First insights show that preferences regarding the perception and rating of driving styles are widely spread. Many prefer their own or a very similar driving style and reject other driving styles that include e.g. very high acceleration and deceleration rates or small longitudinal and lateral distances to other road users [5,6,7]. Studies show that swift, anticipatory, safe and seemingly natural driving styles are prioritized [7,8,9]. In literature, trajectory behaviour as one part of the driving style is mostly implemented as a lane-centric position of the vehicle in the lane.

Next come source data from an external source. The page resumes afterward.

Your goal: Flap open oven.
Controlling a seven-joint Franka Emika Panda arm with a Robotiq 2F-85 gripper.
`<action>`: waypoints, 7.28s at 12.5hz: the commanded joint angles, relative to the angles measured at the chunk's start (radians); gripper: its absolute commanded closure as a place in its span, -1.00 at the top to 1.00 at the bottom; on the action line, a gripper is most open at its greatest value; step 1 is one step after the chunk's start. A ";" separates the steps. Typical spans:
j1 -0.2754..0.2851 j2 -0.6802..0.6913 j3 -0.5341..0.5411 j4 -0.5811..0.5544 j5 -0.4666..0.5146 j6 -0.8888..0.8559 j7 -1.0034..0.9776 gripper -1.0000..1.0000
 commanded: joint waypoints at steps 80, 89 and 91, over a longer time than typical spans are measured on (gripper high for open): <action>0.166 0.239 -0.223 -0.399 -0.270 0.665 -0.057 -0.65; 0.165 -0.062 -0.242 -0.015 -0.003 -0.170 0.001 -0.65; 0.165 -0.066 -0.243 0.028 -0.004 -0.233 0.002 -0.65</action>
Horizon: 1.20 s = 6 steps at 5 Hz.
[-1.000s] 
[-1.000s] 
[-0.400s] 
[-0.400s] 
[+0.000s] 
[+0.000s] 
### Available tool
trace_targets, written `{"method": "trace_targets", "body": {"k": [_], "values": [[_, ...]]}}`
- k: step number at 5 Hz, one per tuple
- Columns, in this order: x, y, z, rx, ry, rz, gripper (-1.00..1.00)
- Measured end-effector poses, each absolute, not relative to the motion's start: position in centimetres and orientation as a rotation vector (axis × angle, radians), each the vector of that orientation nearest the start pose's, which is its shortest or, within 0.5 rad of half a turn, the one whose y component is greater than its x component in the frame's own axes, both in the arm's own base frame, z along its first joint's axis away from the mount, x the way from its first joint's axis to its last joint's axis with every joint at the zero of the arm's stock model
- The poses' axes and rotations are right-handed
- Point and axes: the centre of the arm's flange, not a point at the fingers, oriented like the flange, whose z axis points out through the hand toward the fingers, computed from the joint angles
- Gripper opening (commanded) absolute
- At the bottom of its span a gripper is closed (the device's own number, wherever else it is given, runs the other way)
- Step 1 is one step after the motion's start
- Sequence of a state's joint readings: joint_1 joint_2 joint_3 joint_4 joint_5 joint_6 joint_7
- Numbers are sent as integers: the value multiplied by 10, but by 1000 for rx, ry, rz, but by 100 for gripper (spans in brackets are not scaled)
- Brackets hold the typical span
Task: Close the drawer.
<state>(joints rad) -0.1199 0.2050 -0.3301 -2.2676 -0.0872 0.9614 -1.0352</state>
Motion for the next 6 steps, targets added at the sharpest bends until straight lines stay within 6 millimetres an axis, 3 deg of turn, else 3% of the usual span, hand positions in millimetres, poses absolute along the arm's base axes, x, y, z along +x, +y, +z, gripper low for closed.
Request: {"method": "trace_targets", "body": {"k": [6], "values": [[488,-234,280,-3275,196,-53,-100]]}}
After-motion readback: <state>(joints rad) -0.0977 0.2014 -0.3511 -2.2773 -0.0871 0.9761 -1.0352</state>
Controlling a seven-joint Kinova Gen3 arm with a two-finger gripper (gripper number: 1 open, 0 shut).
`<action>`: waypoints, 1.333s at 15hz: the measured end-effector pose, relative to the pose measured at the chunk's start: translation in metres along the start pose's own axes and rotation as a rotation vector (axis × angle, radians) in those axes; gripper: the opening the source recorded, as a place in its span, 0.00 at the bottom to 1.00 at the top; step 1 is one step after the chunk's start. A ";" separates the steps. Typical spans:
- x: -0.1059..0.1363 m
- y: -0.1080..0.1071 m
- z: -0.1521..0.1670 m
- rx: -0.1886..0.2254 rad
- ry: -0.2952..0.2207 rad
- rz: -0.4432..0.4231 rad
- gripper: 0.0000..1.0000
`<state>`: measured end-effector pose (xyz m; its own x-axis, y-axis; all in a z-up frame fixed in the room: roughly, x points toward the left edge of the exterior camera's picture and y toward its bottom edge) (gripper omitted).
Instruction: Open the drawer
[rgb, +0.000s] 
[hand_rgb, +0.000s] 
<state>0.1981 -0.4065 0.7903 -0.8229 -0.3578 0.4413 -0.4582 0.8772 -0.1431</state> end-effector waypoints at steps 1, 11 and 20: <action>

From a technical point of view this is a justifiable and logical conclusion, but drivers show quite different preferences, especially in curves and in case of oncoming traffic [10, 11].

In manual driving situations without oncoming traffic, participants drive close to the centre of the lane on straights [12, 13]. In curves, participants show a different driving behaviour and move closer to the road centre in left turns and closer to the roadside in right turns [14]. Several studies report a tendency to cut the curve by hitting the apex, especially for left turns [15,16,17]. When meeting oncoming traffic in manual driving, participants increase their lateral safety distance by moving to the right edge of the lane, both on straights [12, 13, 18] as well as in left and right curves [11, 12]. When meeting heavy traffic, participants’ reactions are even greater [12, 13, 17, 19,20,21]. With the appearance of oncoming traffic in left curves, two manual driving strategies overlay: to hit the apex and to avoid short lateral distances to the oncoming traffic.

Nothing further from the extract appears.